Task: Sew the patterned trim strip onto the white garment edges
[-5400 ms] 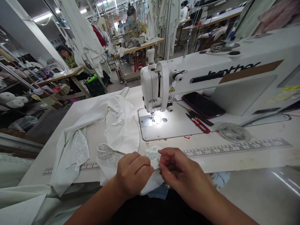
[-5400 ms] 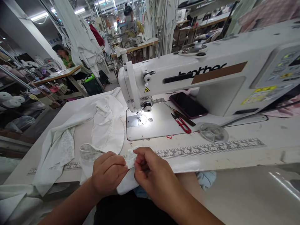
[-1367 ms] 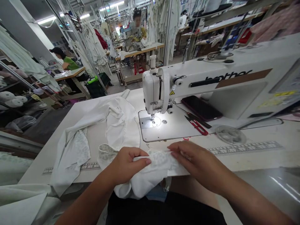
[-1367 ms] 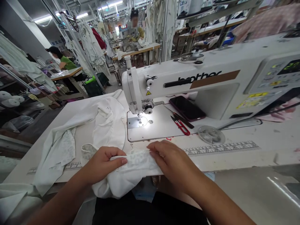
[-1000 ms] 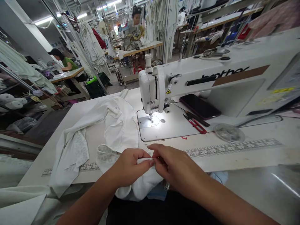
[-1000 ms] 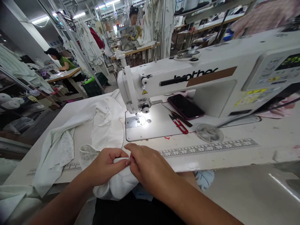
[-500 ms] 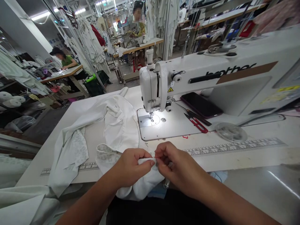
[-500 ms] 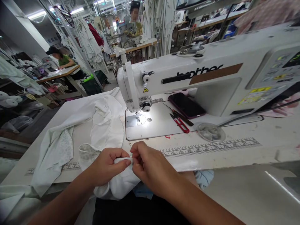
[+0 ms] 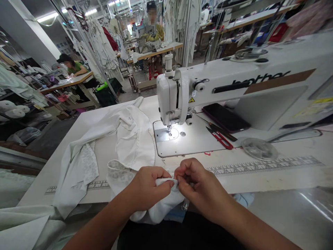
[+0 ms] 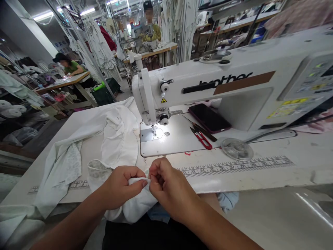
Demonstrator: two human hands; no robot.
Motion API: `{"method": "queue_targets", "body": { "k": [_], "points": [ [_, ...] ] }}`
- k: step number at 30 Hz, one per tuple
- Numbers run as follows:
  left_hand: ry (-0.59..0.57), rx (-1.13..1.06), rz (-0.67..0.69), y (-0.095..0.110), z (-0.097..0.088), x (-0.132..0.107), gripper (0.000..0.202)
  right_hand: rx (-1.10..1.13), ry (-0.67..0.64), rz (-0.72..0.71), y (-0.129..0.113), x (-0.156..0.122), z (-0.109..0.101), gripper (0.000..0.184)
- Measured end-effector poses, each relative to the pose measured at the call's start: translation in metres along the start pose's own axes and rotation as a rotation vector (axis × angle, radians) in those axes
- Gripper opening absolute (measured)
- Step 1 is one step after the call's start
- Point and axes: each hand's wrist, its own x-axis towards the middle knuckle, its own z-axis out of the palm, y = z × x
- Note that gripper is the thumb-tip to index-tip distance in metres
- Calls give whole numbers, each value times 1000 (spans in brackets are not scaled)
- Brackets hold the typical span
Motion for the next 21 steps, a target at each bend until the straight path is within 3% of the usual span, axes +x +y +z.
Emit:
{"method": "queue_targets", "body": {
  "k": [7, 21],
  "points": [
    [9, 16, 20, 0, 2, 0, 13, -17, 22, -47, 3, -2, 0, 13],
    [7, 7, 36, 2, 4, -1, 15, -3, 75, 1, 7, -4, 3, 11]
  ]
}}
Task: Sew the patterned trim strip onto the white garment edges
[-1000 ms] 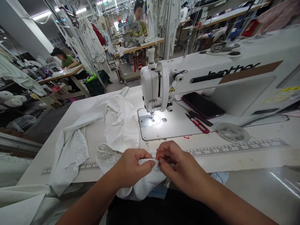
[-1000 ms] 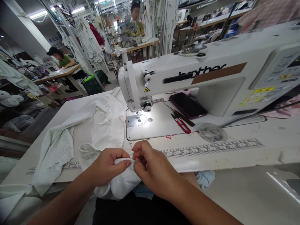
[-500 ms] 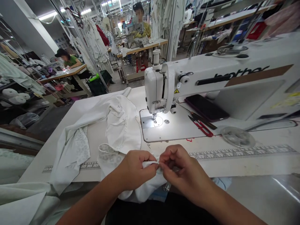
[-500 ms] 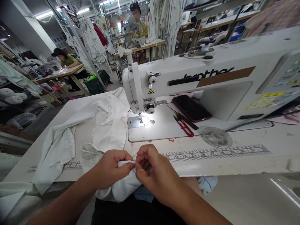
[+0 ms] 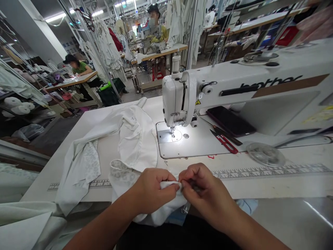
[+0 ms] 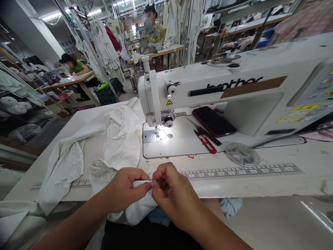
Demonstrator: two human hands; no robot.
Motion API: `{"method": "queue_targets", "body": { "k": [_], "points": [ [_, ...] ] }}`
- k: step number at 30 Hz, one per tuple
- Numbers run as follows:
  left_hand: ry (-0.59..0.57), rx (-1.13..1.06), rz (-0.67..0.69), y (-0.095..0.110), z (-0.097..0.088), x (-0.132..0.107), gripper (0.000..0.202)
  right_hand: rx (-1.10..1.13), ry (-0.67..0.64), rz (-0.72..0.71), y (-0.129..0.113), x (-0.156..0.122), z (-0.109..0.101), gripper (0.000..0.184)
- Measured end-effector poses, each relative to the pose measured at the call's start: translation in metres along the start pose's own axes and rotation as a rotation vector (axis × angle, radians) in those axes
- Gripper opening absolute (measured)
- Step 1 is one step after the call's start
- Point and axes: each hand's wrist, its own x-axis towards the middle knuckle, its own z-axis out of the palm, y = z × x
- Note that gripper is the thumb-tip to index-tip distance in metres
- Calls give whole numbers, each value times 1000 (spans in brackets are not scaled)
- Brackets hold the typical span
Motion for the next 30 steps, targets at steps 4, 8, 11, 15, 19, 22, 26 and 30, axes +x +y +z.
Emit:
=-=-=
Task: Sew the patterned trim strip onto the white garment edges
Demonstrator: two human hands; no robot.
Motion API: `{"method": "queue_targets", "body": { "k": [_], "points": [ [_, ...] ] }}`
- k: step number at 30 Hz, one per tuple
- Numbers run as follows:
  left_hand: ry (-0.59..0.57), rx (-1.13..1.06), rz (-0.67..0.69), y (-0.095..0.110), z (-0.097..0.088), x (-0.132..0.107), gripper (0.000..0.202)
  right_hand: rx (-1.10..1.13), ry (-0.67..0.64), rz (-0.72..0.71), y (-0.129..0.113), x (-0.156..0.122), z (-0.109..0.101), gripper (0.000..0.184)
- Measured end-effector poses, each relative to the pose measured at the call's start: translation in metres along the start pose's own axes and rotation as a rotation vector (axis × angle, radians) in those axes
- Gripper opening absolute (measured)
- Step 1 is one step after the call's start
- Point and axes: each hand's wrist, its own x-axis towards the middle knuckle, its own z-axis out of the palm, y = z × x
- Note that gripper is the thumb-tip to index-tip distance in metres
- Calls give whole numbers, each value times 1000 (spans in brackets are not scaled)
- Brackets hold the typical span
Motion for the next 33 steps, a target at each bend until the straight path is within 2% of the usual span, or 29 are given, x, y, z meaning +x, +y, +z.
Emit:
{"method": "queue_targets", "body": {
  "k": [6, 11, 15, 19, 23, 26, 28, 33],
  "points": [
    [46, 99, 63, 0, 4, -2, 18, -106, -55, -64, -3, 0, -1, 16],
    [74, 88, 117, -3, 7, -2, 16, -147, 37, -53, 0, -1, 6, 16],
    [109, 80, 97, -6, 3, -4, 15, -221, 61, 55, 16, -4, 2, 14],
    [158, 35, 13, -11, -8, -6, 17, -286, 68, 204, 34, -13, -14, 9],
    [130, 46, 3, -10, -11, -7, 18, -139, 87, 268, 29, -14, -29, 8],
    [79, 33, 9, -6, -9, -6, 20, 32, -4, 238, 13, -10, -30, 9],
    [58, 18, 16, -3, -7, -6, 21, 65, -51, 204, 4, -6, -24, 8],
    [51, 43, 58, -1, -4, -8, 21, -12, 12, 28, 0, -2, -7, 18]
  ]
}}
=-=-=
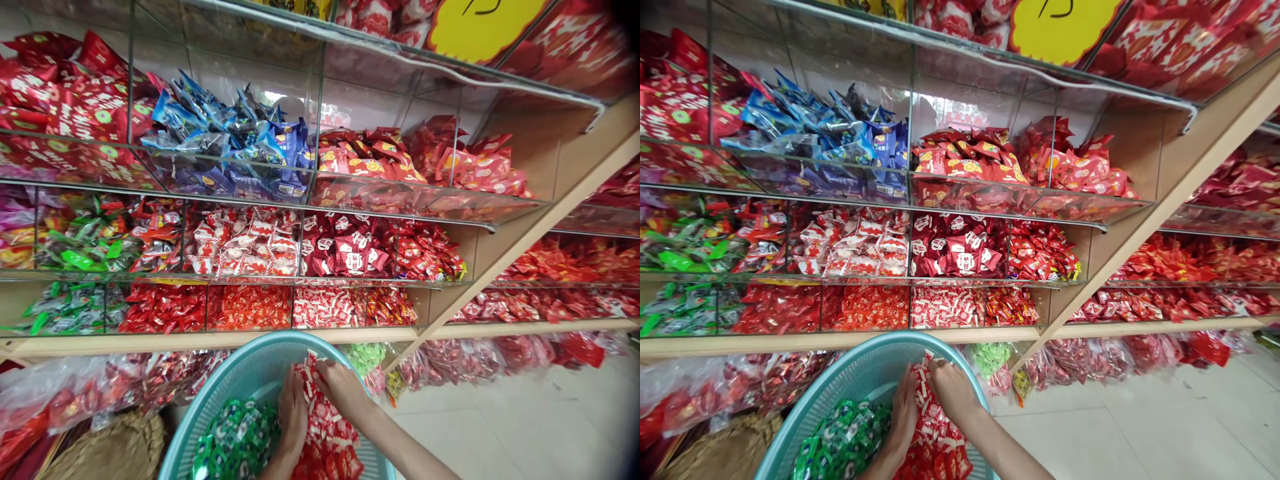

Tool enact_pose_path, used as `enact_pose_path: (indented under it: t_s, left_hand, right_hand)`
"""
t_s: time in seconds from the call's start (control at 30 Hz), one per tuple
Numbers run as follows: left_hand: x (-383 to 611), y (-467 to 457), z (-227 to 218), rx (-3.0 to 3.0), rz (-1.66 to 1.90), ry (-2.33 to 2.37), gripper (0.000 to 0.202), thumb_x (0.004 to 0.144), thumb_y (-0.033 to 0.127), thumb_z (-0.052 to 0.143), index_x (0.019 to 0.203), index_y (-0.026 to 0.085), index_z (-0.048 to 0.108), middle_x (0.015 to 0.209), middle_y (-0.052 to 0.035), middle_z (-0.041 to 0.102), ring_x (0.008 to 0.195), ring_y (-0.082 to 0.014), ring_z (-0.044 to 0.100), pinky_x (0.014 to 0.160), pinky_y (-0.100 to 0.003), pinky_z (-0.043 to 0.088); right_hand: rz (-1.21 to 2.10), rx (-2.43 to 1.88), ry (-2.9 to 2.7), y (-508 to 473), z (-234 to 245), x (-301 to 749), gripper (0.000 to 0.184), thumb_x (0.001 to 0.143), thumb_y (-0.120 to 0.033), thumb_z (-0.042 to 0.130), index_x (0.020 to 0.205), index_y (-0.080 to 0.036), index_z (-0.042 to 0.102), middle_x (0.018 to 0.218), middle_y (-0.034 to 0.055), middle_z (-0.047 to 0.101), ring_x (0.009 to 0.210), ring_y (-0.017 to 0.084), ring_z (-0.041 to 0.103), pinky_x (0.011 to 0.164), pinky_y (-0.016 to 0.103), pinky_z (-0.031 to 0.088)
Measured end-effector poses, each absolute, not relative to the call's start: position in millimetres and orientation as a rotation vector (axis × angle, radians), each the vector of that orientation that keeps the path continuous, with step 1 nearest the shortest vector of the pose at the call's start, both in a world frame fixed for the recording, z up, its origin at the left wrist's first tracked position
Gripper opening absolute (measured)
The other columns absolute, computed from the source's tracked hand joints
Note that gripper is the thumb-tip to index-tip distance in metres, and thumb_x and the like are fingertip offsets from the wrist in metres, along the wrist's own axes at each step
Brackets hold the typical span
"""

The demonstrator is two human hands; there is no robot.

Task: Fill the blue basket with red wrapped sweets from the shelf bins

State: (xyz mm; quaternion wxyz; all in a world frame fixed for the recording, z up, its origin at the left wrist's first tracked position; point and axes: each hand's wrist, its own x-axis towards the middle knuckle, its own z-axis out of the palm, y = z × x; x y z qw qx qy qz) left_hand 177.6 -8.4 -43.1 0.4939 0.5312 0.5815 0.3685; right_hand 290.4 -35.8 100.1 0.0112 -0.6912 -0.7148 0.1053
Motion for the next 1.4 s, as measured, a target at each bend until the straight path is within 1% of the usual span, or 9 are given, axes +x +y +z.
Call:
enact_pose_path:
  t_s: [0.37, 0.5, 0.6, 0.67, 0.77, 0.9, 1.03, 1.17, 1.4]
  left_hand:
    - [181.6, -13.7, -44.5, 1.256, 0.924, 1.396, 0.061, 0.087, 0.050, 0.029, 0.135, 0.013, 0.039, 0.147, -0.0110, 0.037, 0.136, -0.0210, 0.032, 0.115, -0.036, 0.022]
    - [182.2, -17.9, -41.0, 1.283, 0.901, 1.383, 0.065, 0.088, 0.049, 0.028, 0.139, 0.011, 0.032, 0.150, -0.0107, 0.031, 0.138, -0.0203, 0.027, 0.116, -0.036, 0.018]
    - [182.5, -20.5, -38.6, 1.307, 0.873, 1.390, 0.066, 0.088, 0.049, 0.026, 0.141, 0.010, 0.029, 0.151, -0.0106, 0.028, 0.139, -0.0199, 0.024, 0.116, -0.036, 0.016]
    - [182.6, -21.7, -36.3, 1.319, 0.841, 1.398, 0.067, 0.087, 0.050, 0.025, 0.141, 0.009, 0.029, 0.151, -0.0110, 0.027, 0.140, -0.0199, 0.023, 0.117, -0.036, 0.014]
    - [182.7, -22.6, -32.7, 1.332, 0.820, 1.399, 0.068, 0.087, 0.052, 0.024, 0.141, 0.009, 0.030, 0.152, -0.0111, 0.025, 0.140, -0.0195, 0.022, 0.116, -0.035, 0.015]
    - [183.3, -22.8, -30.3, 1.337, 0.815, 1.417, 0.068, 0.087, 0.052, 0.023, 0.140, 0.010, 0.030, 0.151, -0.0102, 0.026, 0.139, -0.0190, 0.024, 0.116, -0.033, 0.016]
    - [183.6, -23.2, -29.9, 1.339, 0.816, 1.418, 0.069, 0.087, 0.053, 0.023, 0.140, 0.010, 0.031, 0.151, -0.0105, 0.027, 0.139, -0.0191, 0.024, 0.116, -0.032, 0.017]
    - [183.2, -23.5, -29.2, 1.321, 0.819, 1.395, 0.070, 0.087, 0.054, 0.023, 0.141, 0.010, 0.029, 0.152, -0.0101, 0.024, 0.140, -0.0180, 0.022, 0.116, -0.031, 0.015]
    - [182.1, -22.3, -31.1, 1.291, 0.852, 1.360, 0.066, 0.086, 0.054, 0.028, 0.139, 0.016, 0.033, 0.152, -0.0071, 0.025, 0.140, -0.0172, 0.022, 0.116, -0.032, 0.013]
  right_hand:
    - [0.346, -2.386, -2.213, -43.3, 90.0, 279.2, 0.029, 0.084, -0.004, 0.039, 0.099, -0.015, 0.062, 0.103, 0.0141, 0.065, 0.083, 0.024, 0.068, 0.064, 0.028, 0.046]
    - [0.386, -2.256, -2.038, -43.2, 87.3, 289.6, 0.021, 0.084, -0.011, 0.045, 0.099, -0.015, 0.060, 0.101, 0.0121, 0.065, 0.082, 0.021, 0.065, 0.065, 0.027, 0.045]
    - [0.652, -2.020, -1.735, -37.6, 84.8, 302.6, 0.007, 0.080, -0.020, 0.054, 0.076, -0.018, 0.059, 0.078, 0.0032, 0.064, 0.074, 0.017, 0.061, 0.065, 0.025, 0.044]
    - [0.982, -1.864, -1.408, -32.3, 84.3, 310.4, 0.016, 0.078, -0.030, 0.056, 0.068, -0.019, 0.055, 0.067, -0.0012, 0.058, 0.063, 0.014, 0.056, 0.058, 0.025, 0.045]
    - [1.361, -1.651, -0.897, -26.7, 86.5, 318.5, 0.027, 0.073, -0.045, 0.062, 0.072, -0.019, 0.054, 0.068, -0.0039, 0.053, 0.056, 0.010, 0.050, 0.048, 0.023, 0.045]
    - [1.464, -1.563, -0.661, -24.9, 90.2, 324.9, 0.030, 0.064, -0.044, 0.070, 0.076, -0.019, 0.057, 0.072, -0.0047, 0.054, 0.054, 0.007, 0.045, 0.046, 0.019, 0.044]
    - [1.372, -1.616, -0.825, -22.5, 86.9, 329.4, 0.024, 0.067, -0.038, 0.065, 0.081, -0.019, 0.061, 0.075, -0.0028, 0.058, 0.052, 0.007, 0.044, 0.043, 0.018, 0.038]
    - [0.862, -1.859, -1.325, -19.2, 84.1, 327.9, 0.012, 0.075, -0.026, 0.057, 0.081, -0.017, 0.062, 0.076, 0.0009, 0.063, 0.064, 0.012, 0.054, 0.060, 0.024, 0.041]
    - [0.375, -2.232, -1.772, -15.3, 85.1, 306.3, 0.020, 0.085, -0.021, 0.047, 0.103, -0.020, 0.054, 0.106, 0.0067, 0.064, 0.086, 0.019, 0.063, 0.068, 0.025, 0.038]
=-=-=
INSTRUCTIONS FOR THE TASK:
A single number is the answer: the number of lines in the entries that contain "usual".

EXPECTED ANSWER:
3